Üniversite yıllarımda 3 yıla yakın bir süre Öğrenci Birliği Başkanlığı yaptım. Öğrenci birliği başkanı olmak için YÖK’ün tanımladığı bir yönetmeliğe göre hareket etmemiz gerekiyordu. Önce okuduğun bölümde bölüm başkanı seçilmen gerekiyor, sonra fakülte altında yer alan ve her bölümün seçilmiş başkanları kendi aralarında bir fakülte başkanı seçiyor – öğrenciler değil, seçilmiş bölüm başkanları fakülte başkanını seçiyor – daha sonra fakülte başkanı seçilen kişi, okul başkanını seçmek için diğer fakülte başkanları ile biraraya geliyor ve her fakülte başkanı üniversiteyi temsil edecek tek bir başkanı seçiyor, sonrasında da yönetim kurul belirleniyordu.

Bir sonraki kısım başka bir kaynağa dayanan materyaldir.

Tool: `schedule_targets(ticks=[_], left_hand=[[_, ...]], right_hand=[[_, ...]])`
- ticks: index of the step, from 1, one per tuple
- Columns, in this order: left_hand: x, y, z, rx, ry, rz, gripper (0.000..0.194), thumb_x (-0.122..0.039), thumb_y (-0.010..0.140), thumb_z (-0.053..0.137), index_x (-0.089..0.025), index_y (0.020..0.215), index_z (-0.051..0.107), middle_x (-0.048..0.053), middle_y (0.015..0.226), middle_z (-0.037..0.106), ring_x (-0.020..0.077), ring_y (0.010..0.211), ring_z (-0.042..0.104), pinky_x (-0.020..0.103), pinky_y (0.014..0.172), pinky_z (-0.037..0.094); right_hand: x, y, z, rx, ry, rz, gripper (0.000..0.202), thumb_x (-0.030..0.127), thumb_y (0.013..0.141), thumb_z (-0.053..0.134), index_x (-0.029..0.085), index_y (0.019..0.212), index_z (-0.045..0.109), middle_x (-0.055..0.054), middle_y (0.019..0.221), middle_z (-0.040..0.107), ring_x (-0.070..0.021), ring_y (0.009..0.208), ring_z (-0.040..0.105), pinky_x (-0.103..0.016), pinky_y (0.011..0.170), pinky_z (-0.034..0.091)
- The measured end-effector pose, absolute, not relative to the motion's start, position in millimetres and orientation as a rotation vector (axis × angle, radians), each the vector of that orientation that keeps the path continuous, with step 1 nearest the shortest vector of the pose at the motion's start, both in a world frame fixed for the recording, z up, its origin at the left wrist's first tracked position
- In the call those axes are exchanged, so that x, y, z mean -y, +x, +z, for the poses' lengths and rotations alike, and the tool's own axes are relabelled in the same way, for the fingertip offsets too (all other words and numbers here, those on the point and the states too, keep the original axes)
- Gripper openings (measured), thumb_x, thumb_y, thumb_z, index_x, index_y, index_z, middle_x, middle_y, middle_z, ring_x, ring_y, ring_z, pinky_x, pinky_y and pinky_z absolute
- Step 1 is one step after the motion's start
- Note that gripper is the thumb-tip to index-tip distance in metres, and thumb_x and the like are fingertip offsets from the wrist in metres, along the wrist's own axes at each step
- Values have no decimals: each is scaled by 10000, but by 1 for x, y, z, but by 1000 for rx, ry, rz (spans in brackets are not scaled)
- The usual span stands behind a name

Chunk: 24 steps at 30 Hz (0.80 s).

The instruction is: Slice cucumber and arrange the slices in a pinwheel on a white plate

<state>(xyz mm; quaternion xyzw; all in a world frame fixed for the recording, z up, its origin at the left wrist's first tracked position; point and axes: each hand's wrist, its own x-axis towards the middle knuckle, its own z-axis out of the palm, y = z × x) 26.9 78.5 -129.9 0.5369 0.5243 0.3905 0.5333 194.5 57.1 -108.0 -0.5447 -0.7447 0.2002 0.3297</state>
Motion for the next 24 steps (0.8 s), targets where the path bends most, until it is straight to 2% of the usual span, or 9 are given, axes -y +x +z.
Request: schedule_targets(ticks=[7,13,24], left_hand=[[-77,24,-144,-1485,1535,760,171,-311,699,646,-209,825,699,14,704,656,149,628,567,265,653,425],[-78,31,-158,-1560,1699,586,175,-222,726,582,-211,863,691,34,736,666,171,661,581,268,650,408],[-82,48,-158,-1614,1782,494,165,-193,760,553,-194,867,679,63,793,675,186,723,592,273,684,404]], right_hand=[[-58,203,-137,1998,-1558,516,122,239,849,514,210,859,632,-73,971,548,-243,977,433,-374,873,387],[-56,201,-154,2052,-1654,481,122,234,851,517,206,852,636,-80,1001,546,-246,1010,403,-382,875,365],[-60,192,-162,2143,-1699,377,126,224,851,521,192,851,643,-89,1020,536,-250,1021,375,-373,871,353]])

Buraya kadar bir sorun olmayabilir. Ancak sene boyunca beraber çalışması gereken bu bölüm ve fakülte başkanları birbirlerini hiç tanımıyor, kimisi toplantılara gelmiyor, kimisi başkan seçilmediği için küsüyor ve çalışmamayı tercih ediyordu. Diğer yandan beraber seçimlere girdiğim ve beraber çalışmaktan iyi verim alacağım arkadaşlarım bölüm ya da fakültelerinde seçilemiyor ve yerlerine başkaları geliyordu. Evet, belki birlikte çalışmak sizin göreviniz diyebilirsiniz ama bir düşünün. Daha önce hiç tanımadığınız biriyle bir sene için bir işi başarabilmek mi kolay olur yoksa daha öceden tanıdığınız biriyle bir işi başarmak mı? Sanırım herkes önceden tanıştığı kişiyle iş yapabilmeyi tercih eder çünkü zaman çok dar ve bu zaman darlığı içinde önümüzde yapmamız, tamamlamımız gereken çok iş vardı.

İşte YÖK’ün öğrencilere Öğrenci Birliği seçimleri için sunmuş oldukları sistem buydu. Demokrasiye inancın tam olması gereken en temel yerler üniversiteler. Biz de buna inanarak arkadaşlarımla beraber bulunduğumuz üniversite içinde uygulanmak üzere bir Öğrenci Birliği seçim yönetmeliği hazırladık. YÖK’de buna izin veriyordu. Seçime listeler giriyordu. Yani birlikte çalışacak ekipler biraraya geliyor, bölüm, fakülte listeleri oluşuyor ve demokratik bir şekilde seçimlere gidiliyordu. Hangi liste kazanırsa o listenin bölüm başkanları ve fakülte başkanları belirli oluyordu. Yani bir nevi bölüm ve fakülte başkanları seçimlerden önce beraber gönüllü, iyi çalışacak arkadaşlardan seçilmiş oluyordu.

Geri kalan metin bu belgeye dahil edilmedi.